◆ **Exercise brief**: Return the listing that follows exactly, with no pictures included.

───── Data block ─────

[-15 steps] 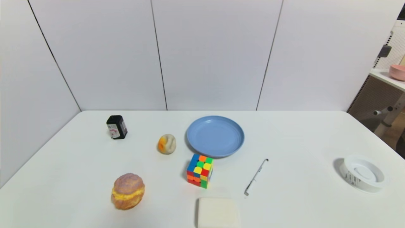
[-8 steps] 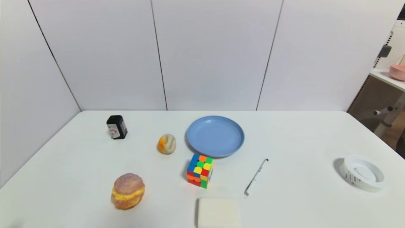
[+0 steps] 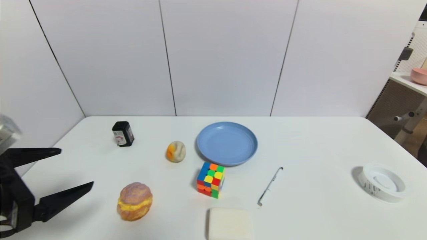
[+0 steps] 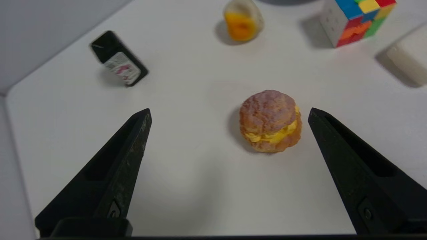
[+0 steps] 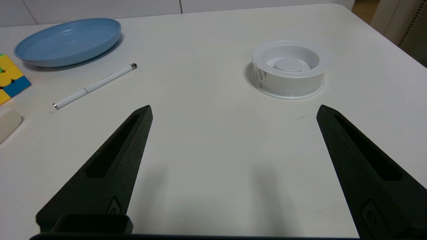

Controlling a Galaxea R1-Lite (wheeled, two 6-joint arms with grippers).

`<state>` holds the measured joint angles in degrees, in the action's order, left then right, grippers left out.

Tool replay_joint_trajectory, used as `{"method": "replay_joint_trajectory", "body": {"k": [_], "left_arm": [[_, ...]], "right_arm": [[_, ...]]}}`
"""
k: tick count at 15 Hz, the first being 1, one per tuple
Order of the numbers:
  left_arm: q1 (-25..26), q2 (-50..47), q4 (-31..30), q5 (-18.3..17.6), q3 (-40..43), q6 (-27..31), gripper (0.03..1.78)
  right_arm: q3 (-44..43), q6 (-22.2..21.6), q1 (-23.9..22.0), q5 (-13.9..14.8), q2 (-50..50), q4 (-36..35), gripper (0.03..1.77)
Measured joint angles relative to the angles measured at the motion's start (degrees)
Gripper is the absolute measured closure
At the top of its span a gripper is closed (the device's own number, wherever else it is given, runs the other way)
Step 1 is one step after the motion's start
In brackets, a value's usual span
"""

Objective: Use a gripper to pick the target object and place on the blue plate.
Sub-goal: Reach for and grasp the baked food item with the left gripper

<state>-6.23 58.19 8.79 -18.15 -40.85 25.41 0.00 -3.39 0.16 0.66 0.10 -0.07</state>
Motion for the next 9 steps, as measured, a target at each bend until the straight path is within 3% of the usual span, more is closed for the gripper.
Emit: {"method": "replay_joint_trajectory", "body": {"k": [3, 9], "left_arm": [[-4.63, 10.17, 5.49, -1.02, -5.86, 2.04, 0.12], [-6.64, 22.32, 6.91, -0.12, -7.85, 5.44, 0.12]], "right_arm": [[0.0, -0.02, 0.0, 0.02, 0.0, 0.02, 0.1], [0.0, -0.02, 0.0, 0.05, 0.0, 0.0, 0.1]]}}
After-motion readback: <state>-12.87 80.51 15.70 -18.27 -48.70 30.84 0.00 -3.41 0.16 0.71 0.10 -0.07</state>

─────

◆ **Solution for this exercise**:
[-15 steps] 
[-8 steps] 
[+0 steps] 
[+0 steps] 
[+0 steps] 

Controlling a Galaxea R1-Lite (wheeled, two 6-joint arms with grippers).

`<state>` holds the measured joint angles in degrees, in the action's order, left then right, grippers left out.

Tool replay_joint_trajectory, used as `{"method": "replay_joint_trajectory", "body": {"k": [_], "left_arm": [[_, ...]], "right_arm": [[_, ...]]}}`
"""
k: tick count at 15 Hz, the first being 1, one per tuple
Order of the numbers:
  left_arm: q1 (-25..26), q2 (-50..47), q4 (-31..30), q5 (-18.3..17.6), q3 (-40..43), q6 (-27..31), gripper (0.03..1.78)
  right_arm: q3 (-44..43), q6 (-22.2..21.6), q1 (-23.9..22.0), q5 (-13.9..14.8), q2 (-50..50), q4 (-36..35), gripper (0.03..1.77)
Measured joint angles relative to the angles measured at the motion's start (degrees)
Gripper is the absolute measured closure
At the top of its span a gripper is closed (the device's own number, wherever else it is given, runs the other way)
Step 1 is one step after the motion's start
In brackets, a value's usual span
"""

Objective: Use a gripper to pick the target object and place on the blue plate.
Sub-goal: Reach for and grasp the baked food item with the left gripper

<state>-6.23 58.19 8.79 -18.15 -40.85 25.41 0.00 -3.39 0.16 0.66 0.10 -0.07</state>
Motion for the next 9 steps, as measured, a target at each bend until the straight path is within 3% of the usual span, more is closed for the gripper.
Emit: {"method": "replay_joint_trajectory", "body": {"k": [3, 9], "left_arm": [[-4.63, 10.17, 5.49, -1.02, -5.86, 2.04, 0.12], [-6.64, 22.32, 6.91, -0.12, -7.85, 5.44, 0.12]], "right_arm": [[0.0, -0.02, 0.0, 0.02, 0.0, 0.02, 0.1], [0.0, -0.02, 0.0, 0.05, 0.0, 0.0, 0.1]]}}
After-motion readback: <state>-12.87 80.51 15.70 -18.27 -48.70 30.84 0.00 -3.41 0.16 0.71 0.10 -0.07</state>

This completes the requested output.